I'm rather confused how this was legally possible:
Banks borrowed $152.85 billion at the Fed on Wednesday, up from $4.58 billion a week before, according to new data released Thursday. The daily average for borrowing last week was $85 billion, compared with $4.4 billion a week earlier, and the most since the 2008 financial crisis.
Meanwhile, the Federal Home Loan Bank system had its biggest day of issuance ever on Monday, issuing $112 billion worth of debt to fund requests from banks looking to solidify their balance sheets.

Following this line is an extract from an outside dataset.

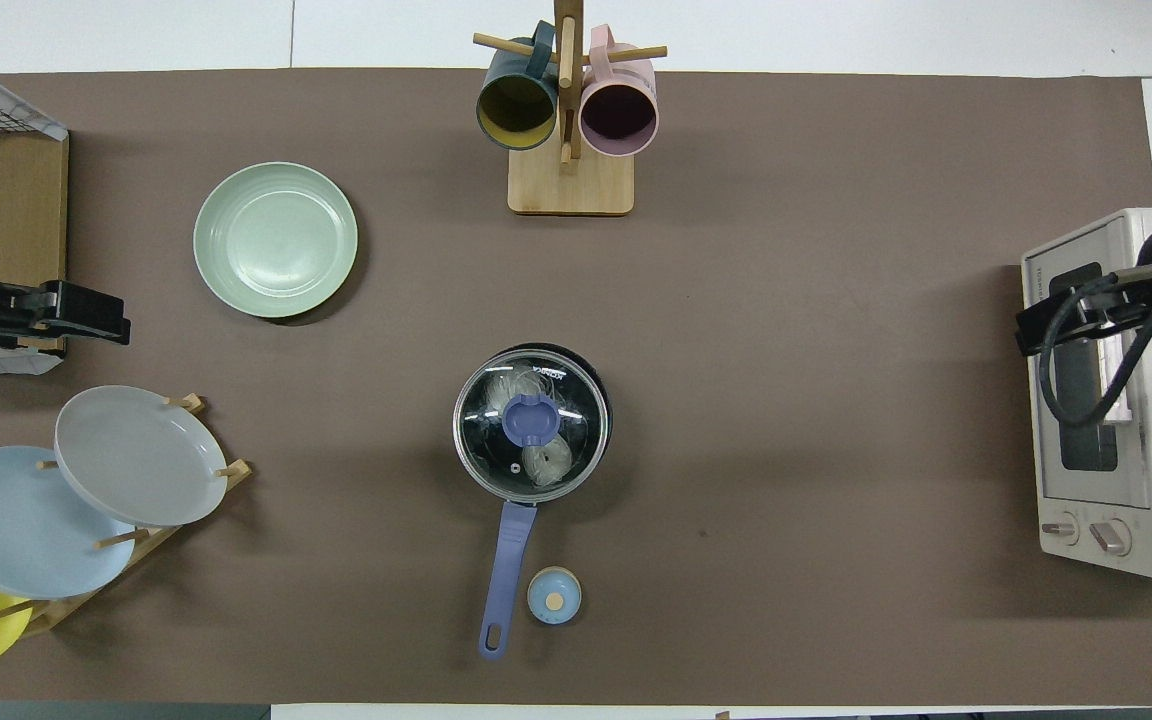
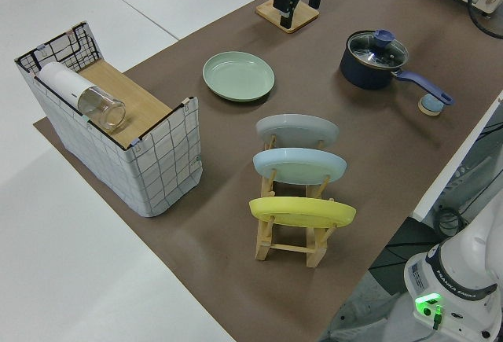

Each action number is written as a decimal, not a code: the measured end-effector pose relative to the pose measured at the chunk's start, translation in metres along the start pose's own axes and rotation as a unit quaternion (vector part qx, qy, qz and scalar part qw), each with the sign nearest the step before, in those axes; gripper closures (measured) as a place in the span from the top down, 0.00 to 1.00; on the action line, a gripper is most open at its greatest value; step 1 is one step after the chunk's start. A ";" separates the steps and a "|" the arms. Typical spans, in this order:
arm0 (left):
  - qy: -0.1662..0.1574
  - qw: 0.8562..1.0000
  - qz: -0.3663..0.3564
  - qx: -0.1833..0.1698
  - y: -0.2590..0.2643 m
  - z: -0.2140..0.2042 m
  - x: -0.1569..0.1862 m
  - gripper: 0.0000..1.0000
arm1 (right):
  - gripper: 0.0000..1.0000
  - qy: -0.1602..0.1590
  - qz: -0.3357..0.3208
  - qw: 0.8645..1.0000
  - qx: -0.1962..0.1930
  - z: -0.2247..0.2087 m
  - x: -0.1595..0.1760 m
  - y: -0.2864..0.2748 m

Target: Transfer vermicelli from plate to pot

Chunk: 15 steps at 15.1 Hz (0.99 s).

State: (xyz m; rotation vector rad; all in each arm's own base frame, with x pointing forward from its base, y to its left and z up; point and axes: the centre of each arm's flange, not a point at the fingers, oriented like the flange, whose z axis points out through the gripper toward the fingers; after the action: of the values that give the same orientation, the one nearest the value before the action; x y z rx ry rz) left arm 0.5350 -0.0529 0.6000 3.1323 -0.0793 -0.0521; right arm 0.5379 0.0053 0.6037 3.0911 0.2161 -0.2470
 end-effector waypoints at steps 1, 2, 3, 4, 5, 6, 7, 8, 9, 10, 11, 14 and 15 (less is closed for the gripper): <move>0.000 1.000 0.000 0.000 0.000 0.000 0.000 1.00 | 1.00 0.000 0.002 1.000 0.000 0.000 -0.001 0.002; 0.000 1.000 -0.001 0.000 -0.001 0.000 0.000 1.00 | 1.00 -0.001 0.004 1.000 0.001 0.001 -0.002 0.005; 0.000 1.000 -0.001 0.000 -0.001 0.000 0.000 1.00 | 1.00 0.000 0.007 1.000 0.001 0.001 -0.002 0.007; 0.000 1.000 -0.001 0.000 -0.001 0.000 0.000 1.00 | 1.00 0.005 0.009 1.000 0.001 0.001 -0.001 0.010; 0.000 1.000 -0.001 0.000 -0.001 0.000 0.000 1.00 | 1.00 0.010 0.010 1.000 0.000 0.001 0.000 0.012; 0.000 1.000 -0.001 0.000 -0.001 0.000 0.000 1.00 | 1.00 0.014 0.010 1.000 0.000 0.000 0.001 0.012; 0.000 1.000 -0.001 0.000 -0.001 0.000 0.000 1.00 | 1.00 0.016 0.010 1.000 -0.001 0.000 0.001 0.011; 0.000 1.000 -0.001 0.000 -0.001 0.000 0.000 1.00 | 1.00 0.017 0.010 1.000 -0.001 -0.001 0.002 0.012; 0.000 1.000 -0.001 0.000 -0.001 0.000 0.000 1.00 | 1.00 0.018 0.011 1.000 -0.001 -0.001 0.001 0.013; 0.000 1.000 -0.001 0.000 -0.001 0.000 0.000 1.00 | 1.00 0.019 0.012 1.000 -0.001 -0.002 0.001 0.014; 0.000 1.000 -0.001 0.000 -0.001 0.000 0.000 1.00 | 1.00 0.020 0.014 1.000 0.000 -0.002 0.001 0.016; 0.000 1.000 -0.001 0.000 -0.001 0.000 0.000 1.00 | 1.00 0.019 0.016 1.000 0.000 -0.002 0.001 0.018; 0.000 1.000 -0.001 0.000 -0.001 0.000 0.000 1.00 | 1.00 0.019 0.016 1.000 0.000 -0.002 0.001 0.018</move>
State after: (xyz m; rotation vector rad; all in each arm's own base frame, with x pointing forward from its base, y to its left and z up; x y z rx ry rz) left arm 0.5350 -0.0520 0.6002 3.1314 -0.0763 -0.0517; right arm 0.5417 -0.0120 0.6057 3.0982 0.1691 -0.1861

Banks tapped the Fed’s new funding program for $11.94 billion on Wednesday. The two banks that failed last week borrowed another $142.8 billion. [...]
Banks are generally skittish about using the discount window and especially afraid of it becoming public. The program is known as the industry’s lender of last resort, offering overnight loans that banks can use to ease a liquidity issue. The Fed would reject an insolvent bank from borrowing, but the program has long carried a stigma that to need the discount window is a sign of dire trouble.
Borrowing is secret and names are withheld for two years, but borrowing has been largely nonexistent since the financial crisis. It spiked briefly in the pandemic, when a group of the biggest banks said they would borrow publicly in an attempt to ease the stigma.
So "would reject" there is just a description of common practice (but thus allows for exceptions) or is the Fed legally not allowed to lend to insolvent banks? (And/or are bridge banks not necessarily considered insolvent by the Fed, even if they are created as a result of "failed" banks?)